Silly peasants just don’t understand history.

 
 

David Frum is no realist. If he was he’d know the first global economy accidentally set up by the British didn’t stop economic woes like inflation, or war.

 
 

David Frum better be careful — the conservative base is actually, sometimes somewhat consciously too — wanting(*) to returnto the Middle Ages. If he keeps this up, crunchy conservatives will be casting their political lot with dirty f#%$ing hippies in droves. Welcome to the new political alignment folks: religious nuts and moonbats united in a common love of local produce, Pink Floyd music and voting for liberal politicians!

*many conservatives today are the sort of Miniver Cheevy types who see a Society for Creative Anachronism event and take it too seriously (and the wrong way besides) and say “wow! the middle ages really were so much fun (although I bet the people then weren’t dirty hippies) — why don’t I support policies that’ll return us to that joyful era?”

 
 

Actually Mr. Frum. I think I try hardest to avoid making any money for the people who keep you employed.

Obviously, I’m not doing enough.

 
 

“Human ingenuity creates resources as fast as we consume them.

Believe it or not, the proven oil reserves of the United States today are virtually identical to what they were in 1973.”

Its no wonder he was a speechwriter for George W. Bush. Frum found a perfect conduit for the idiocy and myopia that he’s so adept at disseminating.

Firstly, human ingenuity doesn’t “create” resources at all, but rather exploits them. Our ingenuity is limited by the constraints of ecology, geology and physics. It is not some magical resource-making engine that Frum likes to believe. But, this really isn’t surprising from someone who buys into wholesale “American exceptionalism,” and thinks every September 11th should be a national day of mourning slash jingoism. Blinded sentimentalism and ignorant emotionalism is David Frum’s stock in trade. He is (along with Thomas Friedman) the type of writer who coins the popular idiocies that pervade our culture: “War is good for the economy,” and “America is not a democracy, its a republic,” to name just two.
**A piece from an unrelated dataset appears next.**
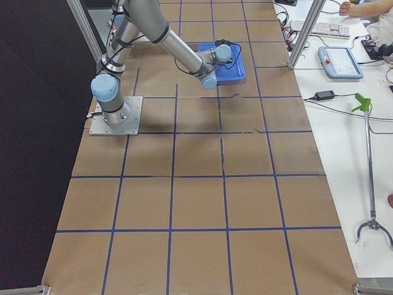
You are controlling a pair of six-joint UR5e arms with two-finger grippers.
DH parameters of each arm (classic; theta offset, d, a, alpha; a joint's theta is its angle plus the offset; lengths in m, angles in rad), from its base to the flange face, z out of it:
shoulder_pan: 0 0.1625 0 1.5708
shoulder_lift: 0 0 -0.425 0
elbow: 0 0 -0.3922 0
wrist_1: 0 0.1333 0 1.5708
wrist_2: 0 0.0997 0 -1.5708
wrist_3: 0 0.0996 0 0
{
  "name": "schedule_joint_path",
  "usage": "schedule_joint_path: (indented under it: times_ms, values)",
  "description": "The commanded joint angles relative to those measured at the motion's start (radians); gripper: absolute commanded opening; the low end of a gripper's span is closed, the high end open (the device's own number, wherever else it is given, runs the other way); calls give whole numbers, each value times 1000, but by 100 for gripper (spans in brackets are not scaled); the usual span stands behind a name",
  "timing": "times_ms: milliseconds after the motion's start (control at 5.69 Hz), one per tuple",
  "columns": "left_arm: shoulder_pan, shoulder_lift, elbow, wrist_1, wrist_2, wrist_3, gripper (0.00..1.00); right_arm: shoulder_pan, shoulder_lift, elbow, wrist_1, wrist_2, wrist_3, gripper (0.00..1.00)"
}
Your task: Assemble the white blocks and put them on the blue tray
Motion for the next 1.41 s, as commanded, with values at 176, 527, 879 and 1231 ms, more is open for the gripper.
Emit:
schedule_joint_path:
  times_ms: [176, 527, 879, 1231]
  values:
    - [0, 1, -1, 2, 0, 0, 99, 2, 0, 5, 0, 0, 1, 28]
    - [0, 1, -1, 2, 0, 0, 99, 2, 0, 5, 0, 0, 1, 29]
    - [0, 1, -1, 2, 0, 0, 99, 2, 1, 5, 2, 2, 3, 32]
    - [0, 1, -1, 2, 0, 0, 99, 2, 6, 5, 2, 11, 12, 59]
On to oil. Frum’s so high on his bogus “dark ages” allusion, that he apparently doesn’t notice the obvious contradiction of his own consecutive statements. If humans are “creating” resources as fast as they’re consuming them, why have US oil reserves remained static for nearly 35 years? Answer: because domestic oil extraction peaked in the early 1970s and has been in slow, irreversible decline since that time, while domestic demand continued to rise, and is subsequently increasingly satiated by imported foreign oil. Extracting the latter half of the supply curve involves more time and energy hence money, and it only becomes more costly as time goes on. But in David Frum’s pop-economics, a barrel of oil is just a barrel of oil, and look, we’ve got a lot of it still! No worries.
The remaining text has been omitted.